Sorbonne Universités, INSERM, Institute of Cardiometabolism and Nutrition (ICAN), UMR_S1166, Paris, France.
Curr Opin Lipidol. 2022 Jun 1;33(3):167-174. doi: 10.1097/MOL.0000000000000822. Epub 2022 Mar 7.
Scavenger receptor class B type 1 (SR-B1) promotes atheroprotection through its role in HDL metabolism and reverse cholesterol transport in the liver. However, evidence indicates that SR-B1 may impact atherosclerosis through nonhepatic mechanisms.
Recent studies have brought to light various mechanisms by which SR-B1 affects lesional macrophage function and protects against atherosclerosis. Efferocytosis is efficient in early atherosclerotic lesions. At this stage, and beyond its role in cholesterol efflux, SR-B1 promotes free cholesterol-induced apoptosis of macrophages through its control of apoptosis inhibitor of macrophage (AIM). At more advanced stages, macrophage SR-B1 binds and mediates the removal of apoptotic cells. SR-B1 also participates in the induction of autophagy which limits necrotic core formation and increases plaque stability.

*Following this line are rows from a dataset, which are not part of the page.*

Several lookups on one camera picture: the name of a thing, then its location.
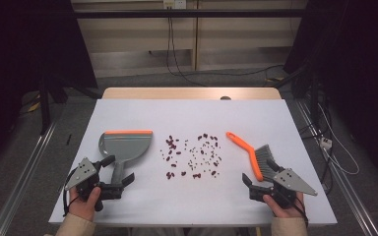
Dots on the aluminium floor rail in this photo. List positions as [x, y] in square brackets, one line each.
[347, 196]
[23, 183]

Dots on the small black stick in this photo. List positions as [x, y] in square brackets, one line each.
[68, 139]

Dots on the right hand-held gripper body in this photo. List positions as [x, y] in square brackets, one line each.
[292, 182]

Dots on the scatter of red beans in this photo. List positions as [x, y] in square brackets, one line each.
[170, 142]

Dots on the wooden table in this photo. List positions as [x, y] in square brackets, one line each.
[177, 93]

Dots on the black horizontal bar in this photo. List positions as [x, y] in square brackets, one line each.
[144, 13]

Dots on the person's left hand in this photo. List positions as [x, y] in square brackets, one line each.
[82, 206]

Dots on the person's right hand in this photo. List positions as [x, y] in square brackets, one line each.
[287, 212]

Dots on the white wall socket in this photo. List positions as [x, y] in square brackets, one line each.
[174, 4]

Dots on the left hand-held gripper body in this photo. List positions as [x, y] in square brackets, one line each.
[80, 175]

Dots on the black metal stand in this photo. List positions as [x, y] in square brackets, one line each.
[45, 108]
[313, 98]

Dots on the orange brush with grey bristles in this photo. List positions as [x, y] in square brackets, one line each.
[251, 154]

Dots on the dark curtain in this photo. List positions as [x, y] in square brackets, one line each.
[367, 65]
[13, 49]

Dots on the grey dustpan with orange edge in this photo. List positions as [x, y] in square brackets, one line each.
[128, 147]

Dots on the yellow floor tape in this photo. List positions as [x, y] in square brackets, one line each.
[34, 106]

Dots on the round table grommet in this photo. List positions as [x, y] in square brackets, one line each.
[225, 97]

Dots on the white power strip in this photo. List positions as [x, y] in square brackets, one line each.
[326, 143]

These studies shed new light on the atheroprotective role of SR-B1 by emphasizing its essential contribution in macrophages during atherogenesis as a function of lesion stages. These new findings suggest that macrophage SR-B1 is a therapeutic target in cardiovascular disease.
清道夫受体 B 类 1 型(SR-B1)通过其在 HDL 代谢和肝脏中胆固醇逆向转运中的作用促进动脉粥样硬化保护。然而,有证据表明,SR-B1 可能通过非肝脏机制影响动脉粥样硬化。
最近的研究揭示了 SR-B1 通过影响病变巨噬细胞功能和预防动脉粥样硬化的各种机制。噬作用在早期动脉粥样硬化病变中是有效的。在这个阶段,除了其在胆固醇外排中的作用外,SR-B1 通过其对巨噬细胞凋亡抑制剂(AIM)的控制促进巨噬细胞中游离胆固醇诱导的凋亡。在更晚期,巨噬细胞 SR-B1 结合并介导清除凋亡细胞。SR-B1 还参与自噬的诱导,自噬限制坏死核心形成并增加斑块稳定性。
这些研究通过强调 SR-B1 在动脉粥样硬化发生过程中作为病变阶段的功能在巨噬细胞中的重要作用,为 SR-B1 的动脉粥样硬化保护作用提供了新的认识。这些新发现表明,巨噬细胞 SR-B1 是心血管疾病的治疗靶点。